Seuls trois véhicules à moteur circulaient dans le coin, deux servaient à la distribution de l'alimentation en gros, le dernier appartenait aux Ginoux, les marchands de bonbons : une canadienne, en bois, le rêve de mon père. Les transports volumineux se faisaient sur charretons tirés à la bricole...  "Si tu ne travailles pas tu tireras le charreton" était la grande menace que proféraient les parents lorsque les résultats scolaires n'étaient pas à la hauteur !

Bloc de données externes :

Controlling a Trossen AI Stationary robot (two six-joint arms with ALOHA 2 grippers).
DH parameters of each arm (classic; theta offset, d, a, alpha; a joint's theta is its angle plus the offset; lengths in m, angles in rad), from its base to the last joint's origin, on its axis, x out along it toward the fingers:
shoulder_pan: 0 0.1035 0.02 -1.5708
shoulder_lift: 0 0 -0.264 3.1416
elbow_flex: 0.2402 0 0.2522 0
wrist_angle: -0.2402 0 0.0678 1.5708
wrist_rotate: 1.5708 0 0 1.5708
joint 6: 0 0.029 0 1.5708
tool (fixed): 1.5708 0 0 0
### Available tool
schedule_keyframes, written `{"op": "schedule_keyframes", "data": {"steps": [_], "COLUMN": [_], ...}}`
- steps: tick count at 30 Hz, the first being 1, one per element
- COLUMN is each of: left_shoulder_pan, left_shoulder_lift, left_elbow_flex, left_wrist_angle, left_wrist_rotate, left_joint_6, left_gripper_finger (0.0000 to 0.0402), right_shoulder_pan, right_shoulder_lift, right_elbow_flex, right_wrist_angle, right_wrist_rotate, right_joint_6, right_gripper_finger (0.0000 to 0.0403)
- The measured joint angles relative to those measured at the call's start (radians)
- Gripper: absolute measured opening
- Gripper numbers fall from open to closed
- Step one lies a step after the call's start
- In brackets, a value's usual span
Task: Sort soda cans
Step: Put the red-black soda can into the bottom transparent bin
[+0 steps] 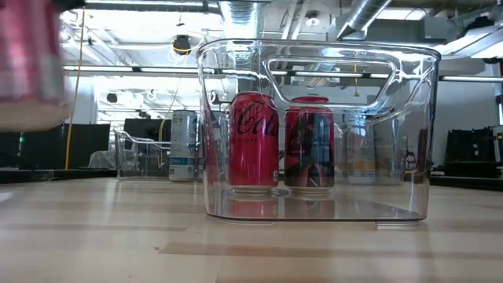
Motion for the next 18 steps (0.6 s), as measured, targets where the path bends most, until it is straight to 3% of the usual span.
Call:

Le boum de la fin des années 50 fit éclore de nouveaux besoins. Au décès du vieux Guibert, le père Martin prit les rênes et décida de l'installation d'une laverie dans un des locaux de l'épicerie en gros. Une batterie de petites "Laden" était à la disposition des habitantes du quartier qui abandonnèrent le baquet de la bugado pour ces machines de rêve moyennant quelques sous. Le modernisme était là. Les entrepôts fleurissaient de réclames aux « pin up » aguichantes, vantant les mérites des lessives en copeaux. Un jour une centrifugeuse américaine vint trôner sur une espèce d'estrade aménagée à laquelle il était interdit d’accéder ! L’officiant, c'était le patron, le père Martin lui même, qui essorait le linge des ménagères ...  plus besoin d'utiliser ces tortionnaires rouleaux de caoutchouc qui équipaient les laveuses primitives.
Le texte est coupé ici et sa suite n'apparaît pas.